**Instructions to follow:** The expected response is the complete listing below, restated exactly, with its pictures omitted.

**Data excerpt:**

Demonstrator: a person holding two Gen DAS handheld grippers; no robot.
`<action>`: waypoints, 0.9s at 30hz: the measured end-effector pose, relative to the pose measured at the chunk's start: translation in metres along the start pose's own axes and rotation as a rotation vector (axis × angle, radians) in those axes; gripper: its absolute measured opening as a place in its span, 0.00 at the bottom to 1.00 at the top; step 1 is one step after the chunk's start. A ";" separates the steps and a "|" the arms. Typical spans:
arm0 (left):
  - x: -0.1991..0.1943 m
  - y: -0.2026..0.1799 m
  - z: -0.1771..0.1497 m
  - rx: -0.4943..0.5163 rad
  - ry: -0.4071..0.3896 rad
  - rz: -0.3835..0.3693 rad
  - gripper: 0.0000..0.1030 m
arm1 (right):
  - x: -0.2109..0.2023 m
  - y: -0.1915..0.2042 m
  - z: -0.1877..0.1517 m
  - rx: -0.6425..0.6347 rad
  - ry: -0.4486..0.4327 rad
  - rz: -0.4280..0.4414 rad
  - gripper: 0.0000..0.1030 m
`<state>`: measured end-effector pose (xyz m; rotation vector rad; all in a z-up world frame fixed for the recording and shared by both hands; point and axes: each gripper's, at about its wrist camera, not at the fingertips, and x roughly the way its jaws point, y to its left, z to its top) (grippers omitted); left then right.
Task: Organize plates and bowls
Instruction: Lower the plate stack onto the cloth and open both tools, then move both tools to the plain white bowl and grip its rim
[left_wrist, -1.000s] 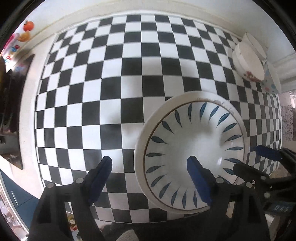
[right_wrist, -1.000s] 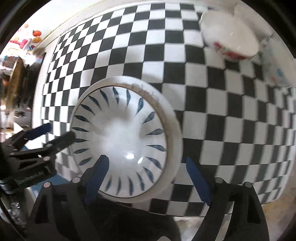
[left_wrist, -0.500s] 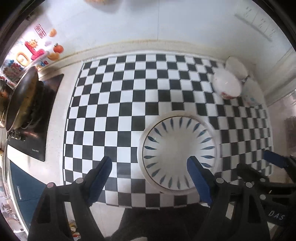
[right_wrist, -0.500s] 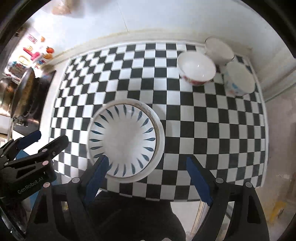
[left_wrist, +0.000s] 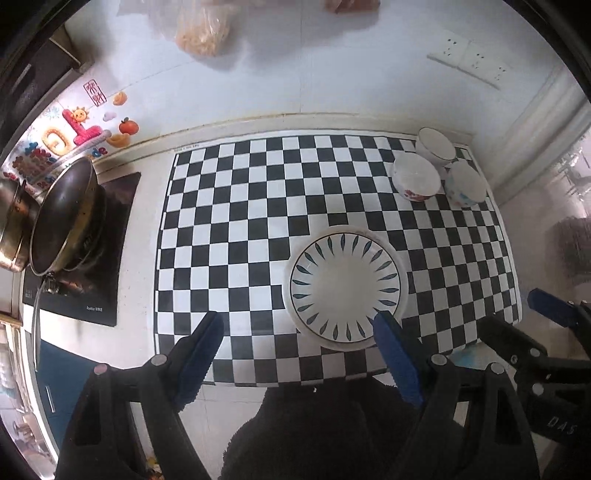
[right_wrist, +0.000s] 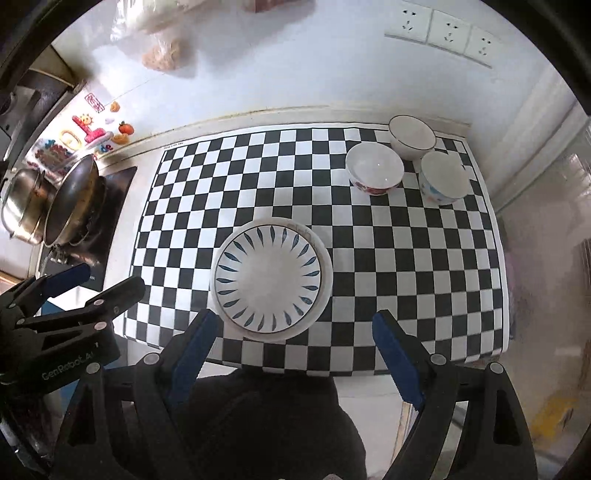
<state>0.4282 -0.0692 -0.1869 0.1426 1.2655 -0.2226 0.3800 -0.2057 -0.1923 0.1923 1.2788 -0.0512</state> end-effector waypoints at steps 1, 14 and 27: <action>-0.005 0.001 -0.002 0.006 -0.005 -0.001 0.80 | -0.002 0.002 -0.001 0.002 -0.006 -0.007 0.86; -0.012 0.020 -0.003 0.028 -0.057 -0.059 0.80 | -0.008 0.011 -0.010 0.103 -0.051 0.012 0.86; 0.041 -0.014 0.080 -0.051 -0.117 -0.092 0.80 | 0.044 -0.111 0.056 0.306 -0.128 -0.043 0.86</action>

**Response area:**
Demonstrator: a person holding two Gen DAS handheld grippers; no robot.
`<action>`: waypoints, 0.9s at 30hz: the measured end-effector pose, relative to the pose measured at the chunk's start: translation in metres along the start pose's own axes and rotation as a rotation vector (axis × angle, radians) in those axes; gripper: its absolute measured opening as a place in its span, 0.00 at the bottom to 1.00 at the top; step 1 is one step after the chunk's start. A ";" separates the steps and a "|" the arms. Typical spans:
arm0 (left):
  - x: -0.1991..0.1943 m
  - y: -0.2026..0.1799 m
  - z: -0.1771..0.1497 m
  - rx: -0.4943..0.5163 rad
  - ry: -0.4071..0.3896 rad
  - rz: -0.3835..0.3693 rad
  - gripper: 0.0000..0.1030 m
arm1 (right):
  - x: -0.2109..0.2023 m
  - y: -0.1915..0.2042 m
  - z: -0.1877..0.1517 m
  - rx: -0.6425..0.6347 rad
  - ry: -0.4486..0.4327 rad
  - rz: -0.4280..0.4414 rad
  - gripper: 0.0000..0.1030 m
`<state>`: measured end-effector pose (xyz m; rotation vector rad; all in a z-up world frame fixed for the recording and shared by both hands; point and axes: each gripper's, at about its wrist camera, not at the fingertips, and x roughly the way its jaws point, y to its left, z to its top) (grippers omitted); left then right.
Task: Organize plates and bowls
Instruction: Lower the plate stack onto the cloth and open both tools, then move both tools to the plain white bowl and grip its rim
[left_wrist, -1.000s] 
[right_wrist, -1.000s] 
[left_wrist, -0.500s] 
[right_wrist, -0.500s] 
[left_wrist, +0.000s] 
[right_wrist, +0.000s] 
<state>0.4282 -0.0692 -0.1869 0.1426 1.2655 -0.2226 0.3800 -0.2057 -0.1923 0.1923 1.2788 -0.0512</state> end-effector waypoints at steps 1, 14 and 27: <action>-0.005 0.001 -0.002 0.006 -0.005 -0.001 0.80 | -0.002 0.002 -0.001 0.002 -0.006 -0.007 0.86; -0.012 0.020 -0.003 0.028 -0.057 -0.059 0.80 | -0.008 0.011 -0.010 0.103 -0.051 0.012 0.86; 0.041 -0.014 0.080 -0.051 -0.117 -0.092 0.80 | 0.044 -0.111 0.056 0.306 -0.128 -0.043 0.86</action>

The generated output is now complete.